Always add specific filters after initializing the DATAtree or DataTreeShell classes as on initializing, the generic rule for that caller_id is added to the start of the list of filters and all filters for that caller_id are removed. Before version 1.3.1 this also happend on initializing the DATAtree from DataTreeShell on calling the init_data function. Now if a caller_id already exists and warnaction is set to None all filter rules are left as is. If the caller_id does not jet exist None is replaced by the "default" warnaction. For the DATAtree classes therefore a not specified warnaction defaults to None. The DataTreeShell class will still always reset the warning filters on initialization, defaulting to "default".

Error codes

Next to using these warnings to detect problems several functions as of version 1.3.1 return an errorcode. These functions are find_start_node and extract_datalist functions from the DATAtree classes and init_data and extract_datalist form the DataTreeShell class. This is a value ranging from 0 to 7. As the exact values could change in the future you should use the following constants to check:

  • 0: DataTreeGrab.dtDataOK
  • 1: DataTreeGrab.dtDataInvalid
  • 2: DataTreeGrab.dtStartNodeInvalid
  • 3: DataTreeGrab.dtDataDefInvalid
  • 7: DataTreeGrab.dtNoData

The values 4 to 6 are reserved for future codes. As a non zero value is interpreted as True, you can also evaluate the return value as a boolean. A True value will mean the function failed (or on code dtNoData returned no data).

Also the DataTreeShell class stores the current code in the DataTreeGrab.errorcode attribute. On initializtion untill a dataset is properly read into the tree it will have a value of DataTreeGrab.dtDataInvalid.

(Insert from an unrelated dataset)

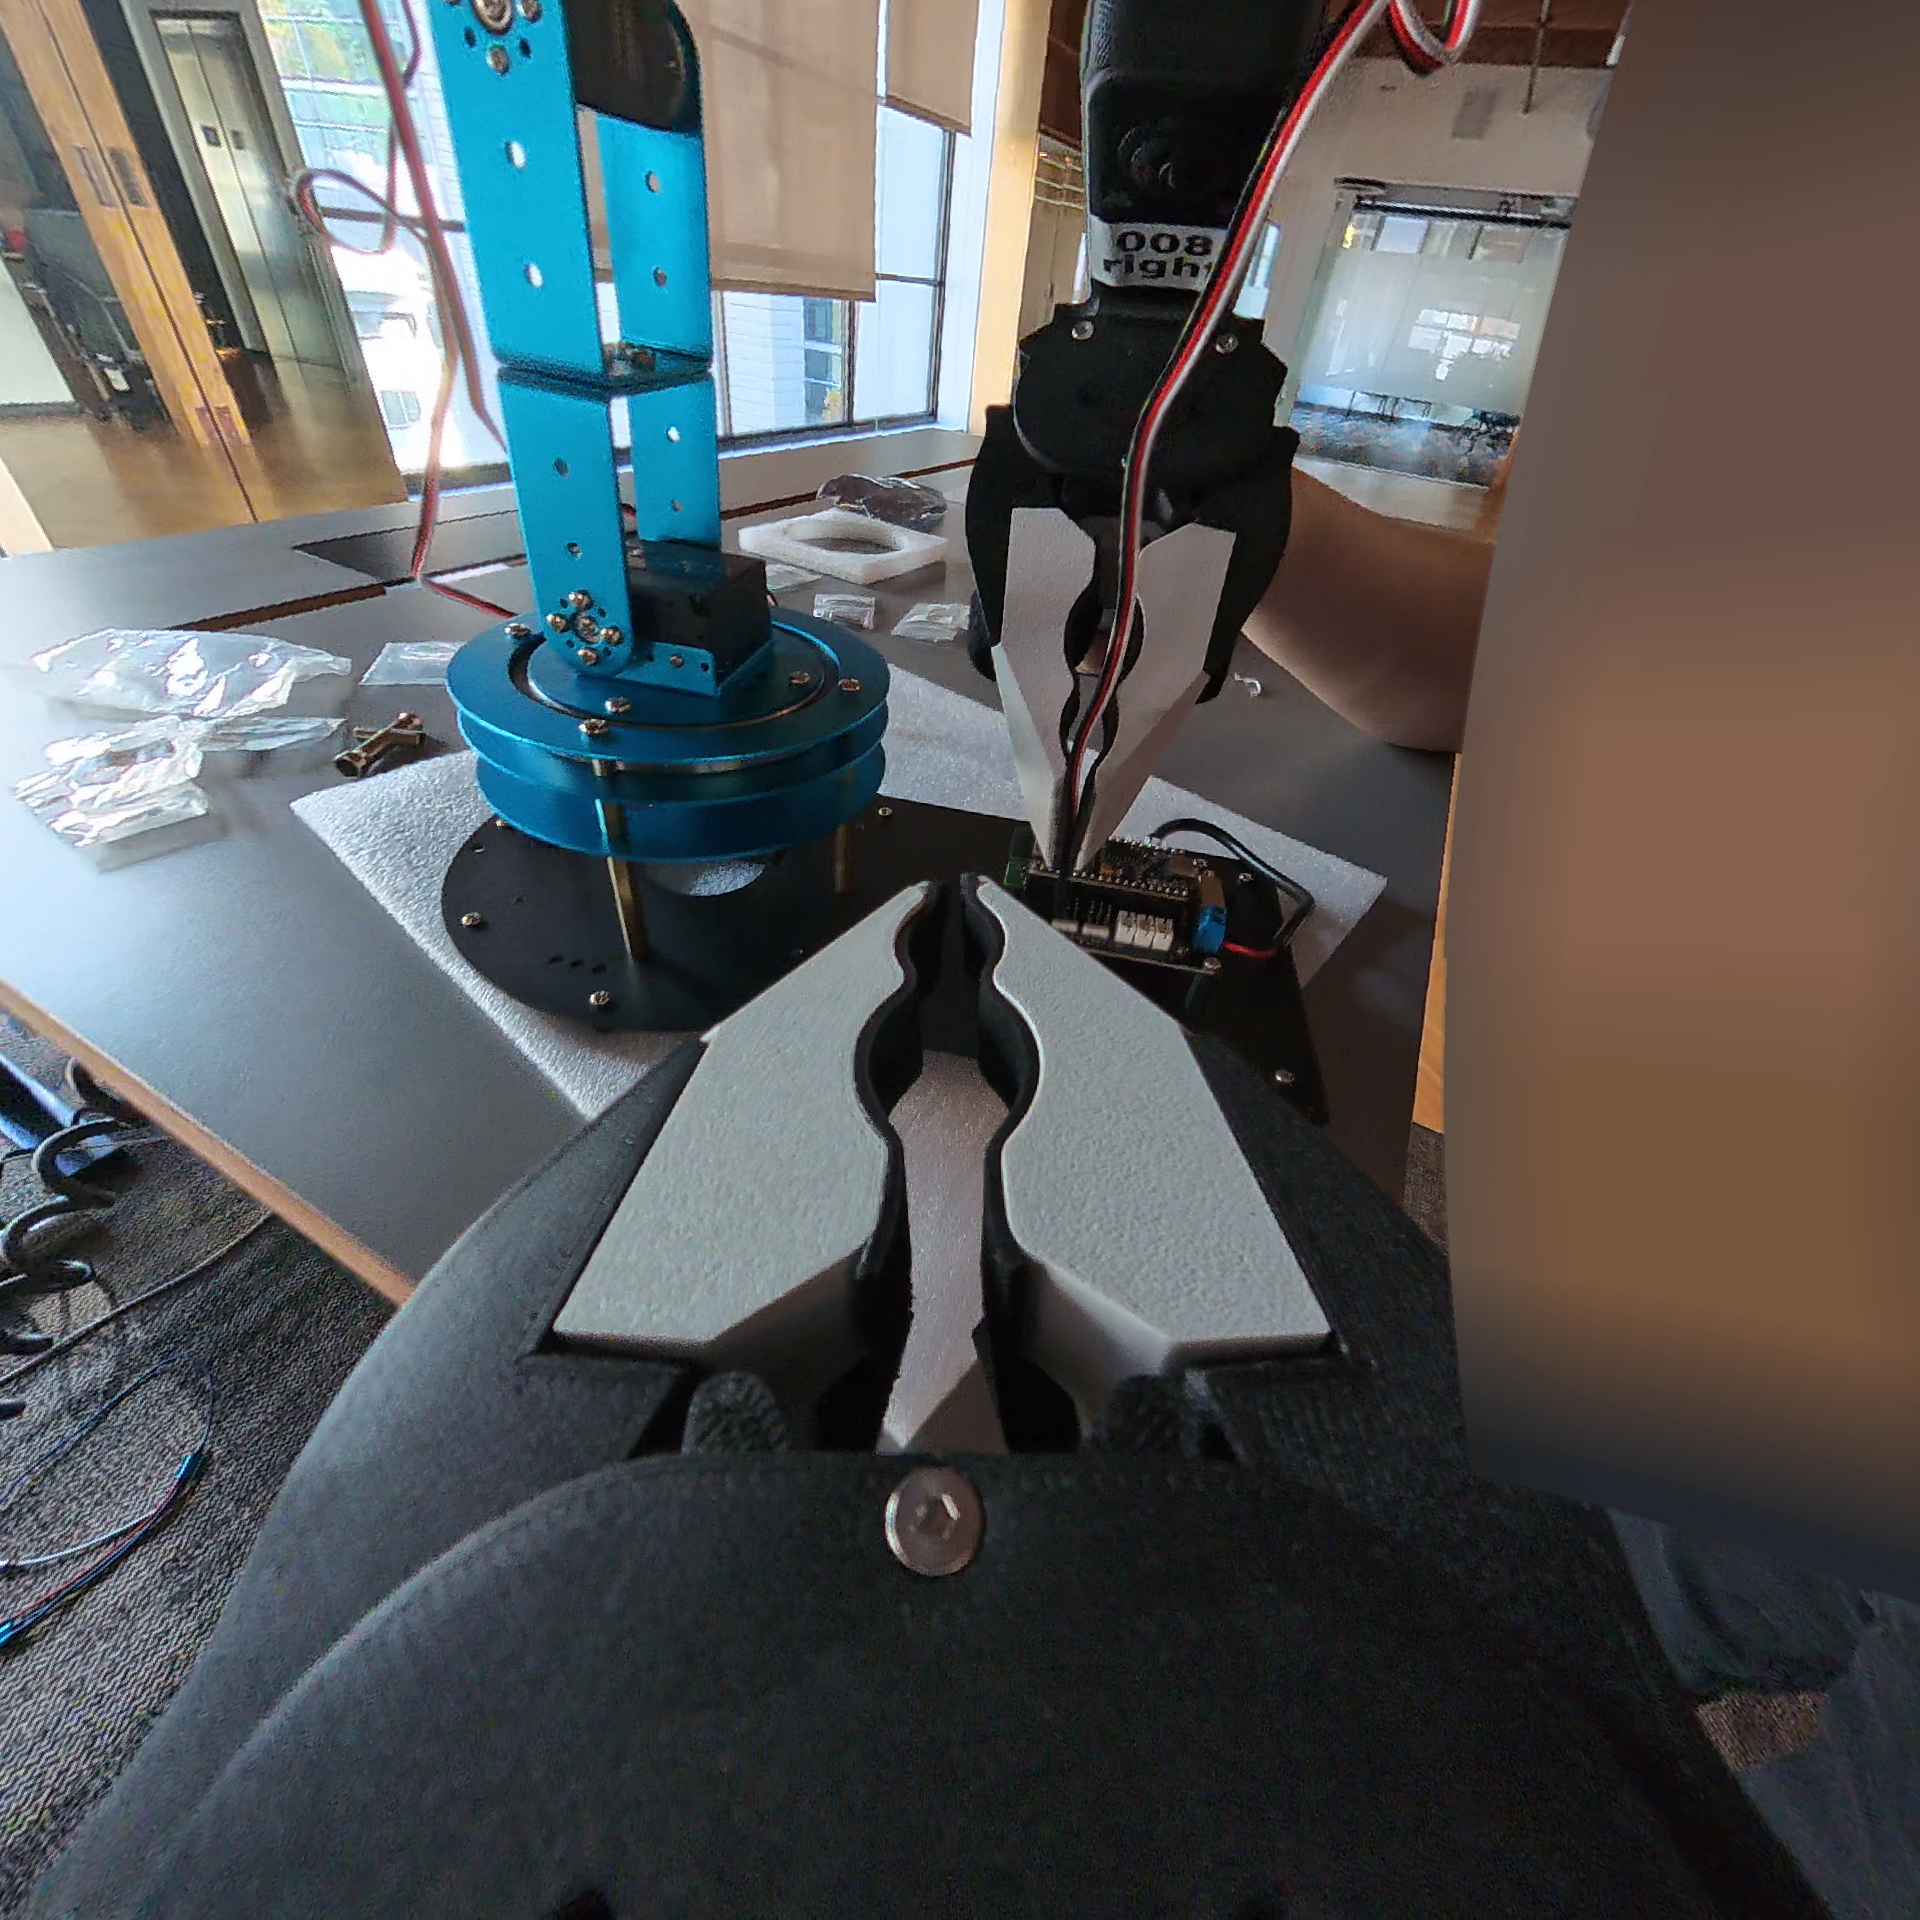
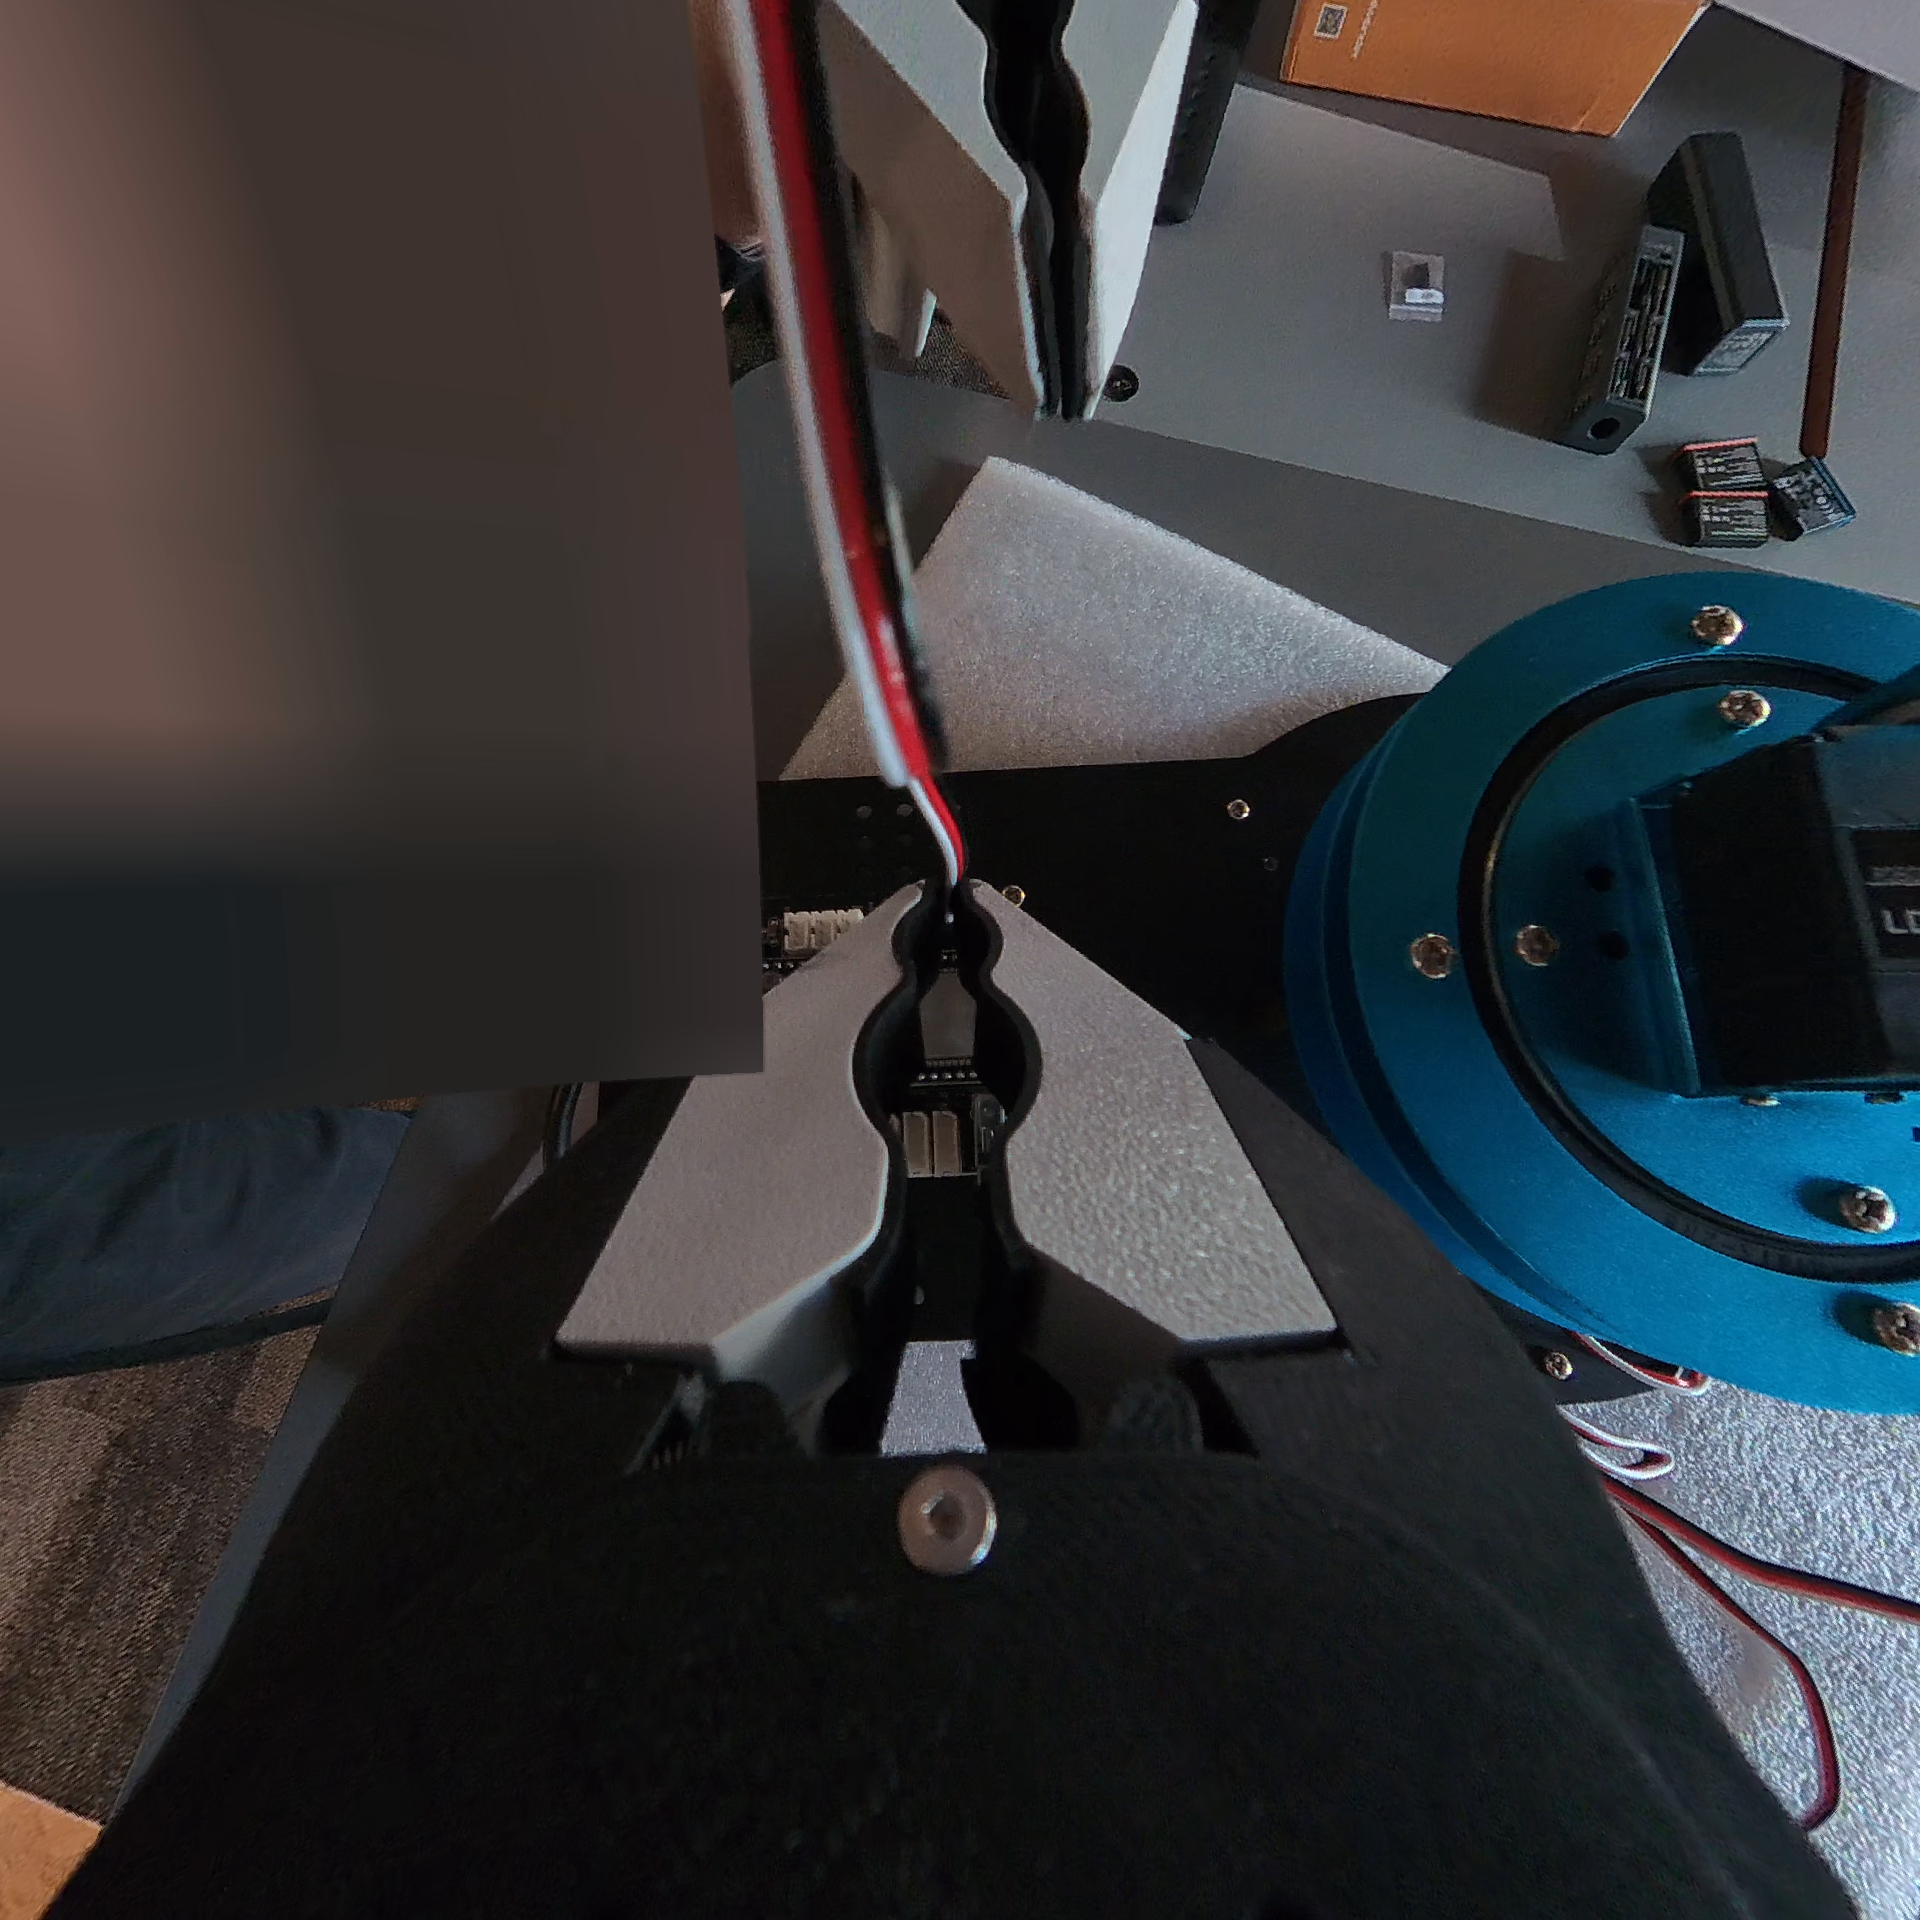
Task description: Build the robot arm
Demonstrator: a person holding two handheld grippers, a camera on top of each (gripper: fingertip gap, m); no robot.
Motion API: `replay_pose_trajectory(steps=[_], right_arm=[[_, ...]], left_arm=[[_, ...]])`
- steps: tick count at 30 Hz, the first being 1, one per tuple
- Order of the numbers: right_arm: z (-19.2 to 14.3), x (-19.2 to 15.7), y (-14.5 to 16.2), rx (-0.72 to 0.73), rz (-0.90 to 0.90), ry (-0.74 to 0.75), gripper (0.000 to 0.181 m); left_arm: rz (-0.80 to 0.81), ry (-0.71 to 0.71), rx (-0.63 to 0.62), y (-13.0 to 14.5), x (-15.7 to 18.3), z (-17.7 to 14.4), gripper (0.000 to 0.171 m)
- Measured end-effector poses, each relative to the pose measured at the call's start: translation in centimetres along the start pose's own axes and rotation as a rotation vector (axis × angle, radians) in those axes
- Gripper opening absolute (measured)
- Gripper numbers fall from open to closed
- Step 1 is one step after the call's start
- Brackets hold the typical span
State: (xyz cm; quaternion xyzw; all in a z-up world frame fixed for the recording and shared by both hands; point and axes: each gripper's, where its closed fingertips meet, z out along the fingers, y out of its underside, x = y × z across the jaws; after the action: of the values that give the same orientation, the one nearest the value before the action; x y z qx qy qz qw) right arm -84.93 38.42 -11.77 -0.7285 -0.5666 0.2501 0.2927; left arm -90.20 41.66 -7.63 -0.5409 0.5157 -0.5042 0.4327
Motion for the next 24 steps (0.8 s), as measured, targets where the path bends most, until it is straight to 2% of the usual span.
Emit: replay_pose_trajectory(steps=[16,24], right_arm=[[0.0,0.0,0.1,0.004,0.004,-0.01,0.002],[-0.9,0.2,-0.5,0.046,0.021,0.011,0.018]], left_arm=[[-0.015,-0.023,0.023,0.5,-0.3,-1.5,0.001],[-0.042,-0.033,0.037,0.7,0.5,-2.6,0.004]])
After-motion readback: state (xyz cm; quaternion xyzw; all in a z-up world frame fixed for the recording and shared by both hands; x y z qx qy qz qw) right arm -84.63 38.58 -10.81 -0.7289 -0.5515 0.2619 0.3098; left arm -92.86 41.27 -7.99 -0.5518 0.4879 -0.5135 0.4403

Next to the above errorcodes it can also contain minor errorcodes occuring on data_def and data initialization not necessarily resulting in a failure added to the main state-code. At present these are:

  • 8: DataTreeGrab.dtSortFailed
  • 16: DataTreeGrab.dtUnquoteFailed
  • 32: DataTreeGrab.dtTextReplaceFailed
  • 64: DataTreeGrab.dtTimeZoneFailed
  • 128: DataTreeGrab.dtCurrentDateFailed

Use DataTreeGrab.dtFatalError to filter out the main state-code or use:
DataTreeGrab.check_errorcode(only_fatal = True, code = None, text_values = False)
By default it will return the main state-code between 0 and 7. Set only_fatal to False to get the full value. Giving code an integer value will first check if it contains a main state-code that matches the actual value and return that added with the result of the rest of code value anded with DataTreeGrab.errorcode. If both result negative None is returned. If the main state-code part in code is the full 7, the actual main state-code is included in the return value. If you want to use the value in a log you can set text_values to True. A list of strings will be returned describing first the main state-code followed by any minor codes as were included in the integer return value. The above None value equals an empty list.